Start of Block

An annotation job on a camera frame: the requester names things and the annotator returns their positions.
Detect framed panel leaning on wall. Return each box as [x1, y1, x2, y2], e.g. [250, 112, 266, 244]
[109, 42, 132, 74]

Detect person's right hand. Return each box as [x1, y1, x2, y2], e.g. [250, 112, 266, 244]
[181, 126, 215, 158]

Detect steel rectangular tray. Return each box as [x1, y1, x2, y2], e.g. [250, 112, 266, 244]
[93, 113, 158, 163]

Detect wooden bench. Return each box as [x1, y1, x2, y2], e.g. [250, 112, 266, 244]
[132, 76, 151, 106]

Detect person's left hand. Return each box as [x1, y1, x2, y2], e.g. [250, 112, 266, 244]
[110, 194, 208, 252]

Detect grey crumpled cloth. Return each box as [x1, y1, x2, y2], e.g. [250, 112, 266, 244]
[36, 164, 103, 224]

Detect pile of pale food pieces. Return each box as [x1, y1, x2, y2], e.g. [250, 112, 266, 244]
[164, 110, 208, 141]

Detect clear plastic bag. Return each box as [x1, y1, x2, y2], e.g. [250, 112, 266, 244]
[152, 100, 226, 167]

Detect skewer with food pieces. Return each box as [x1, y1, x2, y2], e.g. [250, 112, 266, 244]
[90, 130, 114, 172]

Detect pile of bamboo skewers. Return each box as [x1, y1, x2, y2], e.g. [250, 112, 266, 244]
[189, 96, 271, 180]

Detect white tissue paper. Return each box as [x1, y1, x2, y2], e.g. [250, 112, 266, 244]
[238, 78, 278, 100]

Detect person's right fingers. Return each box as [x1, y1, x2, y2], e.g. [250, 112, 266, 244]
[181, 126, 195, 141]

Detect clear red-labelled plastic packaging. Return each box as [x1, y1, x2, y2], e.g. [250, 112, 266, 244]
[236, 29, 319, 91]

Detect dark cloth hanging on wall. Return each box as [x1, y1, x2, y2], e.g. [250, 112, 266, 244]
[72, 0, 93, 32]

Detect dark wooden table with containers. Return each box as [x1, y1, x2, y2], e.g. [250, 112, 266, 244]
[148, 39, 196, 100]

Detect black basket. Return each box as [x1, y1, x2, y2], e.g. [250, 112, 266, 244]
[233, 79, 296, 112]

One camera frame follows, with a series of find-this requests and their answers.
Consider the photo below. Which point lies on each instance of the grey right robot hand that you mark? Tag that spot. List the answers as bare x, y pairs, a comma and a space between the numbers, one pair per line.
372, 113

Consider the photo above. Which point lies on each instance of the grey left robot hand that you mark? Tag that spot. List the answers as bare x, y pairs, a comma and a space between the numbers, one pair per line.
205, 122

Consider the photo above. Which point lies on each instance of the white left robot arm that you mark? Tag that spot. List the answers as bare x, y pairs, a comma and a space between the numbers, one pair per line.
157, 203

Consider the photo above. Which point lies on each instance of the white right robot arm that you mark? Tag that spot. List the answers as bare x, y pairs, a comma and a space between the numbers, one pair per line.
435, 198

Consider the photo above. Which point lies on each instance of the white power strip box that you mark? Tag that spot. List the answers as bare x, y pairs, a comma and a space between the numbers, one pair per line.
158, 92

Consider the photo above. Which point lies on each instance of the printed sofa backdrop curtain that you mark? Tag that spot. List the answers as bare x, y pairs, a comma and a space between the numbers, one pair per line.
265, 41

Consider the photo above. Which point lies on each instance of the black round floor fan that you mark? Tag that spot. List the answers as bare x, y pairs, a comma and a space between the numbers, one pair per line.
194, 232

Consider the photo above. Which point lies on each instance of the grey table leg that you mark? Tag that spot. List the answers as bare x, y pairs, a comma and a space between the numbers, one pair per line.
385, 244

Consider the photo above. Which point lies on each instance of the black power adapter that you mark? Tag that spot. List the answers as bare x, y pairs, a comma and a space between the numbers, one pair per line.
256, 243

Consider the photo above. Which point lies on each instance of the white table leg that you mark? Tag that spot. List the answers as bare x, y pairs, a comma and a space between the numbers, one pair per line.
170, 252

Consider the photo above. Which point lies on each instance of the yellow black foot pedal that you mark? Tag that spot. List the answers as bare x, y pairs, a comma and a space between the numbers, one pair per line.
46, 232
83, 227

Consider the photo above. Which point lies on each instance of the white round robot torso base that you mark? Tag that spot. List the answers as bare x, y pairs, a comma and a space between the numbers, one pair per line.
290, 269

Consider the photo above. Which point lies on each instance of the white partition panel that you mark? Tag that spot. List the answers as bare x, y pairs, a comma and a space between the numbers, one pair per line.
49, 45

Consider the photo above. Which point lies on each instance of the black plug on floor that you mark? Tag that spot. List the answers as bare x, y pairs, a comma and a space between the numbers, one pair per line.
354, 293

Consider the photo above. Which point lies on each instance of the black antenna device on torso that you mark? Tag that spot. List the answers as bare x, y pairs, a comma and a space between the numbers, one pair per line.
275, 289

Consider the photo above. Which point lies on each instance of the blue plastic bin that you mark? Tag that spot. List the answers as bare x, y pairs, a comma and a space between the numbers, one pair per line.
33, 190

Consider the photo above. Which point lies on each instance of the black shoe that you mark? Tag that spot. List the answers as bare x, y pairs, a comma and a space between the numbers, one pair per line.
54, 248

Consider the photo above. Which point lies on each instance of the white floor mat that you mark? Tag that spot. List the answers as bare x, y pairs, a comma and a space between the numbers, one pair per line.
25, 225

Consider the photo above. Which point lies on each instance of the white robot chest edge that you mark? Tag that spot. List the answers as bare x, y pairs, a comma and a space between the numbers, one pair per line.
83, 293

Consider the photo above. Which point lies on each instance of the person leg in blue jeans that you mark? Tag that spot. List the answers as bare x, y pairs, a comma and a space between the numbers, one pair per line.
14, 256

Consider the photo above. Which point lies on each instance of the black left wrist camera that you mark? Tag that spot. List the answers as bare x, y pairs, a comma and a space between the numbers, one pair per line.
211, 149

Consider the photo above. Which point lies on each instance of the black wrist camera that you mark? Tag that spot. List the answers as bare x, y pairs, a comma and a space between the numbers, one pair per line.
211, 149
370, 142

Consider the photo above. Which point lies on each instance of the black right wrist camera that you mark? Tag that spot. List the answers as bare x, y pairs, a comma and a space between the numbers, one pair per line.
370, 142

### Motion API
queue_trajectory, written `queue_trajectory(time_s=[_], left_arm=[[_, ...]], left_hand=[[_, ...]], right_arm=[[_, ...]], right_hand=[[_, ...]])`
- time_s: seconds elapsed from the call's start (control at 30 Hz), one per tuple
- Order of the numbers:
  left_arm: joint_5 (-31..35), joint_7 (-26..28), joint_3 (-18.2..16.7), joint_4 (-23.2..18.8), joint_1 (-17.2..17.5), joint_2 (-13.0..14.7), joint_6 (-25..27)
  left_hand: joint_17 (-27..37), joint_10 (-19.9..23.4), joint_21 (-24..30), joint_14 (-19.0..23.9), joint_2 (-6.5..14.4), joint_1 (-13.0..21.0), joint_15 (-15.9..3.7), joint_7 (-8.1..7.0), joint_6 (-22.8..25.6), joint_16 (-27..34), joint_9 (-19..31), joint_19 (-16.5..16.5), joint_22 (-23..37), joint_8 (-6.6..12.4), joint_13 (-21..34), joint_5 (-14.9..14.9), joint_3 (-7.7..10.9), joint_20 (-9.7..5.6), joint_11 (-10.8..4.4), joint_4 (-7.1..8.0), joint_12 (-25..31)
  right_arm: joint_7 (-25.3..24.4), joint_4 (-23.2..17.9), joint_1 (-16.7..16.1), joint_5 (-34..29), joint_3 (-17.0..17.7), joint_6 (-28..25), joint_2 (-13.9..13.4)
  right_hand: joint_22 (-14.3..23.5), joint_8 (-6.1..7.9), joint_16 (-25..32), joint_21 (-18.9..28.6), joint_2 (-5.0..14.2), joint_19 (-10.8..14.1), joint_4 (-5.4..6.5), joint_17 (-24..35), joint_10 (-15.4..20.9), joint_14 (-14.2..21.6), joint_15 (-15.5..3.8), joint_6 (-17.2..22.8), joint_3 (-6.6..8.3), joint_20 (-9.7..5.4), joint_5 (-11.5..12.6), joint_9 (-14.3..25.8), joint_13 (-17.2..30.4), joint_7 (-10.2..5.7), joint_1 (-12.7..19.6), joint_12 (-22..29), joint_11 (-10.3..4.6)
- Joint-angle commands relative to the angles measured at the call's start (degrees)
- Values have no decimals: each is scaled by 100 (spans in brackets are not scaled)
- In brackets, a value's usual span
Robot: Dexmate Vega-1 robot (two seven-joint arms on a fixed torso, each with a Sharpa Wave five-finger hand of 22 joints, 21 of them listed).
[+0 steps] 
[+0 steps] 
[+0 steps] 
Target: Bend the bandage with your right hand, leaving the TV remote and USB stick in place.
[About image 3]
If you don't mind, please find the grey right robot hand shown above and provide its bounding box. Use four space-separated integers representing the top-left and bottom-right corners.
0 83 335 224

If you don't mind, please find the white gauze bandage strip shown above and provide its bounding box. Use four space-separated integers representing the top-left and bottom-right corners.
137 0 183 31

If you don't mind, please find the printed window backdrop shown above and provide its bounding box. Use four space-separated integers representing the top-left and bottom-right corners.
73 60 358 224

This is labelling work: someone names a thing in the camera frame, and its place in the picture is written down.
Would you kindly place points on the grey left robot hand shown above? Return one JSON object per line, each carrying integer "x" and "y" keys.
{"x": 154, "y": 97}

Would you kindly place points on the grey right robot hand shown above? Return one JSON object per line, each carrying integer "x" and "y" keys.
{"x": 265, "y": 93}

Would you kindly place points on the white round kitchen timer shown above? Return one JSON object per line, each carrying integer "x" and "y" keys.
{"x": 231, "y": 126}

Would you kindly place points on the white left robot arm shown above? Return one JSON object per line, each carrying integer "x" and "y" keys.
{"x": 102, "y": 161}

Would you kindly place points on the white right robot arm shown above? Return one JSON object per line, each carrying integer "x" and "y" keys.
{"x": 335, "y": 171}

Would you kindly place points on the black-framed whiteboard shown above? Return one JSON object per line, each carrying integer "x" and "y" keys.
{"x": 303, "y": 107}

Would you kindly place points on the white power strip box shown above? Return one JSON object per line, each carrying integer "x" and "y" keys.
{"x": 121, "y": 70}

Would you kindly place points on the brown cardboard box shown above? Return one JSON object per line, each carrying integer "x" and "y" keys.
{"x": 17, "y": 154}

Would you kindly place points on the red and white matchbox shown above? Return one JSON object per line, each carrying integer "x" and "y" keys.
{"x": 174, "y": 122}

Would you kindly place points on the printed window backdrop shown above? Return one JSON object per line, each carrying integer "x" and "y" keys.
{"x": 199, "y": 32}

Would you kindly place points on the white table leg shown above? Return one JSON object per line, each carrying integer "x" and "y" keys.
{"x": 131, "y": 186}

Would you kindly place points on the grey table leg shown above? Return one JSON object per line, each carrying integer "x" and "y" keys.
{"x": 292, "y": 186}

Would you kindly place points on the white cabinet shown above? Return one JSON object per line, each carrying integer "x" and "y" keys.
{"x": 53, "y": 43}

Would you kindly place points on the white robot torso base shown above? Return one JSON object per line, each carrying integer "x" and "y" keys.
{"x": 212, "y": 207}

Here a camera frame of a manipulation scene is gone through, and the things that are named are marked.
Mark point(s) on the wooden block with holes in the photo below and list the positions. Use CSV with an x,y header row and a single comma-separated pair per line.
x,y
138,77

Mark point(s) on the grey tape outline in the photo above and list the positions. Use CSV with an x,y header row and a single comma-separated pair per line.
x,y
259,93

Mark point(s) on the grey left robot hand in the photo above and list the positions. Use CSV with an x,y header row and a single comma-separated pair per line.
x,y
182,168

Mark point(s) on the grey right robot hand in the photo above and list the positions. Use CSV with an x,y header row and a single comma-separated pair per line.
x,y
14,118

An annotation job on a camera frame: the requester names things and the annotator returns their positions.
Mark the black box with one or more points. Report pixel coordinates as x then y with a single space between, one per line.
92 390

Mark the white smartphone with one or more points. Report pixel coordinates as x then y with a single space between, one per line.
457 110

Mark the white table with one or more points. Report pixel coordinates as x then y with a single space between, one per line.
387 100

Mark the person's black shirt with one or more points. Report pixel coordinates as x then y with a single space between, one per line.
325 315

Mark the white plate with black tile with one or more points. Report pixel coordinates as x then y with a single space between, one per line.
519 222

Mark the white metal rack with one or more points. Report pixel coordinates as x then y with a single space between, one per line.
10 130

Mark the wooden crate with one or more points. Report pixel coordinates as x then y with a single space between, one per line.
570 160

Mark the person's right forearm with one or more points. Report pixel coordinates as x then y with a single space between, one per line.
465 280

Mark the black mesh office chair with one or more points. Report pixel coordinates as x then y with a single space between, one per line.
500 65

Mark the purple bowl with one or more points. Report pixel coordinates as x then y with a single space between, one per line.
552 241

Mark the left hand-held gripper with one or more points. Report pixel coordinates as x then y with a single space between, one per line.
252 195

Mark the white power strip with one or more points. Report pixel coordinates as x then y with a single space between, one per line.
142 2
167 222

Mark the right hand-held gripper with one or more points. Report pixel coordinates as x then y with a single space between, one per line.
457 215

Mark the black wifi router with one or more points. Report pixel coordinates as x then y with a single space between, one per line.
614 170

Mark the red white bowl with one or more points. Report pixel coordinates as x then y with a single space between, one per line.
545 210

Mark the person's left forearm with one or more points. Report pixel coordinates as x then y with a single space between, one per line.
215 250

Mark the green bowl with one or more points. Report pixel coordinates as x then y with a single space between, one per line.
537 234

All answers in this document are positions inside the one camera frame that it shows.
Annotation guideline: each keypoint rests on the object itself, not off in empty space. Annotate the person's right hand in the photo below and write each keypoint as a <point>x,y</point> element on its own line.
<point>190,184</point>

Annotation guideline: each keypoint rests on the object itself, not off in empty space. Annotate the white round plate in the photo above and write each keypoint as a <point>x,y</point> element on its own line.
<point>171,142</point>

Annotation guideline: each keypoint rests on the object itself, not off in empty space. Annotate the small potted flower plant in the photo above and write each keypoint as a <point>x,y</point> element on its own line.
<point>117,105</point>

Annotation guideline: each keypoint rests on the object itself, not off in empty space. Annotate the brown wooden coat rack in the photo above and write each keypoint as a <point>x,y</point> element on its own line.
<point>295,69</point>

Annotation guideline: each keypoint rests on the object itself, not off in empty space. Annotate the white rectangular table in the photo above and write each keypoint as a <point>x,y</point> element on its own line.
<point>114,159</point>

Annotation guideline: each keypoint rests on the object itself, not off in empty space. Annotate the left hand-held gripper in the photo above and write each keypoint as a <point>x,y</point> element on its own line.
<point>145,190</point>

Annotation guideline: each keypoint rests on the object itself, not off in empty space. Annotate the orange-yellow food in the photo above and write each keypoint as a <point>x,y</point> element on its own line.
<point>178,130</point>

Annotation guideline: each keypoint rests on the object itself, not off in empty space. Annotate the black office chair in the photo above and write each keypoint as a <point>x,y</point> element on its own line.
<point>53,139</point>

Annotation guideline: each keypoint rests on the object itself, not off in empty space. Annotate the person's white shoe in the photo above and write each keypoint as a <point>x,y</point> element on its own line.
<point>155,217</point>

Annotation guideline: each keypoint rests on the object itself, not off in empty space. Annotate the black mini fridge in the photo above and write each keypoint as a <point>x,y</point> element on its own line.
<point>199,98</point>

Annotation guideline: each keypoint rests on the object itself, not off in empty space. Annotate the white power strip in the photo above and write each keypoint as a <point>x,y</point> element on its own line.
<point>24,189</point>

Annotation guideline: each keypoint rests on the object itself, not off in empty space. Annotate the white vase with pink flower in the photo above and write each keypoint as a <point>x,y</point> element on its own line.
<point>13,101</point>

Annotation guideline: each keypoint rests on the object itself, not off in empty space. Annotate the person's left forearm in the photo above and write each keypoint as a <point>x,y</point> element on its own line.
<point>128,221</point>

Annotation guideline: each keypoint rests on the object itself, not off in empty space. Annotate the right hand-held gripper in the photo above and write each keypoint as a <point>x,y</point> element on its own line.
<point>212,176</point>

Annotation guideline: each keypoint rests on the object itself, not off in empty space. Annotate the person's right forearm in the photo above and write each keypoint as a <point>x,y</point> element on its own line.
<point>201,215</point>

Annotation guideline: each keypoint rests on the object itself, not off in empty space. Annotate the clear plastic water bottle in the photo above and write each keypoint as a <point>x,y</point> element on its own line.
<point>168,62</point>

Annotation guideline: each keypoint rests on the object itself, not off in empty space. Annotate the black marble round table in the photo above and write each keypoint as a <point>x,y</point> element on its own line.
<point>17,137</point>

End of Block

— TO DO —
Once you find the line with "the black right" above, print it and every line after it up to and including the line with "### Motion API", exactly as written and nothing else.

— TASK RESPONSE —
Consider the photo above. Which point lies on each instance of the black right wrist camera that you mark? Tag that spot. List the answers as bare x, y pairs, a comma and a space between the numbers, one pair per line.
370, 142

### Motion API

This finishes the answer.